UK Lifts All Covid Testing Requirements For Vaccinated Travellers
Travellers who have received at least two doses of an approved coronavirus vaccine are now just required to fill out a passenger locator form before travelling to the United Kingdom.
Travellers who have been vaccinated against the coronavirus Covid-19 can now enter the United Kingdom without undergoing any coronavirus testing.
Only a passenger locator form is required for British citizens and tourists who have received two doses of an approved vaccine. Unvaccinated travellers no longer need to isolate themselves until they receive a negative test result; they must still take tests before and after their arrival.
Transport Secretary Grant Shapps said the UK “now has one of the most free-flowing borders in the world, sending a clear message that we are open for business.”
After two years of severe restrictions on travel, airlines and other travel businesses hailed the development as a lifeline. There was “a significant pent-up demand for overseas travel,” says Andrew Flintham, general director of Tui UK, and people were hurrying to book holidays for the February school break and April’s Easter break.
For the first time since June 2020, the second terminal at Gatwick Airport, London’s second busiest, will reopen next month.
For the first time since June 2020, the second terminal at Gatwick Airport, London’s second busiest, will reopen next month.
British Airways boss Sean Doyle urged other countries to take the “pragmatic approach” of the United Kingdom.
It’s not just scientists that are concerned about the government’s pace. Last month, the Conservative government led by Prime Minister Boris Johnson repealed most domestic rules. There are no rules requiring people to wear masks inside most public buildings in England, and vaccine passports are no longer required for entry into nightclubs and large-scale events. The government also no longer recommends that people work from home. Most limitations have also been lifted in Scotland, Wales, and Northern Ireland.
As part of a long-term plan to live with Covid-19, Johnson announced this week that he expects to relax the final restriction – obligatory self-isolation for anyone who tests positive — by the end of February.
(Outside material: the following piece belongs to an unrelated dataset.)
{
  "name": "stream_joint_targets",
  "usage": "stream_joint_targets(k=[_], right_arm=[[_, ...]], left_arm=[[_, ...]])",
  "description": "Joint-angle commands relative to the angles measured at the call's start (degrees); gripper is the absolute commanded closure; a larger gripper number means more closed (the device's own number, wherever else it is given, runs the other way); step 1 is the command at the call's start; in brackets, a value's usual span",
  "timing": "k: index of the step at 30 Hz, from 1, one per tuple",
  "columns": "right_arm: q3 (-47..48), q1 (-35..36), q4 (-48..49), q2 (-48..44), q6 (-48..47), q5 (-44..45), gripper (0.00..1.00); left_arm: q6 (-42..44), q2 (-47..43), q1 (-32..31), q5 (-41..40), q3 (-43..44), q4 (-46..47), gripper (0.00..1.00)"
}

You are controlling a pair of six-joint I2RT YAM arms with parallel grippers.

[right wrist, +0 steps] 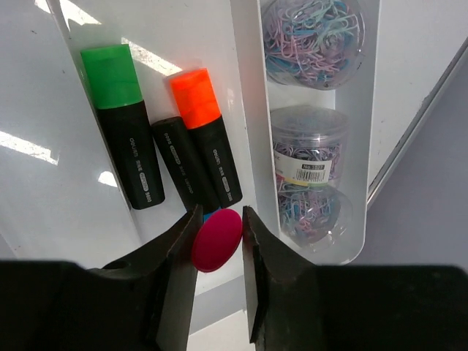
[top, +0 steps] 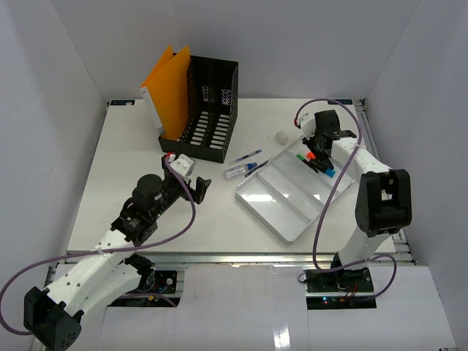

Officials have stated that the government intends to shift from legal limitations to advisory measures when the coronavirus becomes endemic.
Scientists were taken aback by Johnson’s announcement. According to Tim Spector, an epidemiologist at Kings College London, it was “more of a political type of statement than a scientific one.”
“There is some rationale to this, and other countries are doing things similarly, but it’s a race for the government to say that ‘Britain is. First, Britain is the first to come out of this, Britain has conquered omicron, our booster program is world-beating etc., etc.,’” he told Times Radio.
Despite an omicron-driven downturn at the end of the year, the UK economy grew by a larger-than-expected 7.5 percent in 2021. In December, the reintroduction of some restrictions in reaction to the highly transmissible variant resulted in a 0.2 percent contraction.
According to the Office for National Statistics, the growth follows a 9.4 percent contraction in 2020, when the pandemic shut down large portions of the economy. The UK economy has finally returned to the size it had in February 2020, just before the new coronavirus swept the country.
With over 159,000 officially confirmed deaths, Britain has Europe’s most significant coronavirus toll after Russia. Since the peak of the omicron rise in early January, the country has seen a reduction in new infections and Covid-19 patients admitted to hospitals.
Officials credit the government’s booster jab programme for keeping the omicron outbreak from causing significant stress in UK hospitals. In the United Kingdom, 84.6 percent of persons aged 12 and up have had two vaccination doses, with over two-thirds receiving a third booster shot.
This is good news also for Australia as last week our PM announced that it would open the borders to all international visitors on 21 February. British Airways will resume its daily London-Sydney flights almost two years after the airline was forced to suspend its service after Singapore’s Changi Airport banned transit passengers during the pandemic’s early days.